(PROVIDED MATERIAL)

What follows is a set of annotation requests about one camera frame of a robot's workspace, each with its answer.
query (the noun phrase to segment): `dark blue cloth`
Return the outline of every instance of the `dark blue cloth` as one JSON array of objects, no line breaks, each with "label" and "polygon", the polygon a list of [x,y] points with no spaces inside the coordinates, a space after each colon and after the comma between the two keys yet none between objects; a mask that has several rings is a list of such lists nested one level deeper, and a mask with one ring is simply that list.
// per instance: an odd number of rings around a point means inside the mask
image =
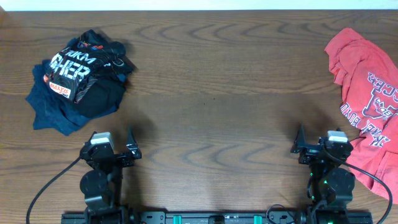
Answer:
[{"label": "dark blue cloth", "polygon": [[[26,101],[36,111],[33,129],[54,128],[68,136],[83,127],[91,118],[80,115],[69,102],[55,96],[55,93],[44,83],[43,77],[49,64],[50,60],[44,60],[41,65],[35,65],[33,68],[35,83],[26,97]],[[117,109],[116,105],[112,106],[94,118],[108,115]]]}]

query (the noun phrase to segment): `white wall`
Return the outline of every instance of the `white wall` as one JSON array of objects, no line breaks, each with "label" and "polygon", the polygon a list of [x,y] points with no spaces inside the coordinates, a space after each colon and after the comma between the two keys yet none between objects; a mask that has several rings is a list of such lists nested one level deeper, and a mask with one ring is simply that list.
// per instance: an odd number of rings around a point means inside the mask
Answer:
[{"label": "white wall", "polygon": [[398,9],[398,0],[0,0],[0,6],[6,11]]}]

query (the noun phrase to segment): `red shirt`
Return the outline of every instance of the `red shirt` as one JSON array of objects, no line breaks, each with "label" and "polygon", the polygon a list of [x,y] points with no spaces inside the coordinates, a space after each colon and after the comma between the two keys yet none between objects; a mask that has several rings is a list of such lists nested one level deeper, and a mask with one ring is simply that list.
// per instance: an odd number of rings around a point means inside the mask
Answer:
[{"label": "red shirt", "polygon": [[[398,202],[398,69],[374,43],[353,29],[338,33],[325,51],[335,83],[342,85],[341,112],[361,130],[352,140],[350,164],[368,171],[390,188]],[[383,186],[351,170],[372,192],[388,198]]]}]

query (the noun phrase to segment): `wood grain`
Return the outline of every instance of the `wood grain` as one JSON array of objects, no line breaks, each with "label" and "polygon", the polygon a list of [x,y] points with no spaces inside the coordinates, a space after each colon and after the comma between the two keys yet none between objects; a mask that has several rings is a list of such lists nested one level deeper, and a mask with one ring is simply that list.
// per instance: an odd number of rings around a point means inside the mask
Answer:
[{"label": "wood grain", "polygon": [[[118,151],[134,128],[143,158],[125,169],[123,200],[167,210],[299,207],[308,167],[289,153],[300,123],[311,141],[341,127],[324,53],[352,27],[398,61],[396,11],[10,12],[0,26],[0,222],[23,223],[40,188],[77,156],[93,131],[111,131]],[[72,37],[94,29],[127,47],[138,71],[118,112],[65,137],[32,130],[25,101],[32,68]],[[79,162],[37,201],[32,223],[84,210]],[[377,221],[387,201],[356,182],[350,208]],[[398,207],[385,223],[398,222]]]}]

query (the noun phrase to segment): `thin wire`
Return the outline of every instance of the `thin wire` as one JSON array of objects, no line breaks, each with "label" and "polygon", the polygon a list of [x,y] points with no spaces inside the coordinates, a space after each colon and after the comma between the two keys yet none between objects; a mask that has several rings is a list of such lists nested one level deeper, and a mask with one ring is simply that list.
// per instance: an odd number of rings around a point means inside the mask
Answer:
[{"label": "thin wire", "polygon": [[36,203],[37,199],[40,197],[40,195],[43,193],[43,191],[49,187],[50,184],[52,184],[52,182],[54,182],[55,180],[57,180],[62,174],[64,174],[66,171],[68,171],[70,168],[72,168],[77,162],[79,162],[79,160],[81,159],[81,157],[79,156],[79,158],[77,158],[75,161],[73,161],[67,168],[65,168],[63,171],[61,171],[61,173],[57,174],[54,178],[52,178],[46,185],[44,185],[44,187],[37,193],[36,197],[33,198],[33,201],[30,203],[29,208],[27,209],[27,213],[26,213],[26,224],[30,224],[29,218],[30,218],[30,212],[33,209],[33,205]]},{"label": "thin wire", "polygon": [[273,222],[273,221],[269,218],[269,211],[270,211],[273,207],[275,207],[275,206],[280,206],[280,207],[282,207],[282,208],[290,215],[290,217],[293,218],[293,221],[290,222],[290,223],[288,223],[288,224],[294,223],[294,221],[295,221],[294,215],[292,215],[283,205],[281,205],[281,204],[273,204],[273,205],[271,205],[271,207],[268,208],[268,210],[267,210],[267,212],[266,212],[266,218],[268,218],[268,220],[269,220],[272,224],[276,224],[276,223]]},{"label": "thin wire", "polygon": [[387,206],[387,210],[386,210],[386,212],[384,212],[384,215],[383,215],[383,216],[380,218],[380,220],[377,222],[377,224],[382,224],[382,223],[384,222],[384,220],[387,218],[387,216],[388,216],[388,214],[390,213],[390,210],[391,210],[391,208],[392,208],[392,193],[391,193],[390,188],[389,188],[381,179],[378,179],[378,178],[375,177],[374,175],[372,175],[372,174],[366,172],[365,170],[362,170],[362,169],[360,169],[360,168],[358,168],[358,167],[356,167],[356,166],[354,166],[354,165],[351,165],[351,164],[349,164],[349,163],[343,162],[343,161],[341,161],[340,159],[337,159],[336,157],[332,156],[327,150],[325,150],[325,153],[326,153],[326,155],[327,155],[331,160],[333,160],[333,161],[335,161],[335,162],[338,162],[338,163],[340,163],[340,164],[343,164],[343,165],[345,165],[345,166],[348,166],[348,167],[350,167],[350,168],[352,168],[352,169],[354,169],[354,170],[360,171],[361,173],[363,173],[363,174],[365,174],[365,175],[367,175],[367,176],[373,178],[375,181],[379,182],[379,184],[381,184],[381,185],[386,189],[386,191],[387,191],[387,193],[388,193],[388,206]]}]

(EXERCISE DESCRIPTION) Filter the listing above for lines with the word "noun", and copy each one you find.

(SOLUTION)
query (the noun phrase to segment): `dark blue cloth`
query (the noun phrase to segment): `white wall`
query (the noun phrase to segment): `red shirt`
query (the noun phrase to segment): `wood grain`
query (the noun phrase to segment): `thin wire`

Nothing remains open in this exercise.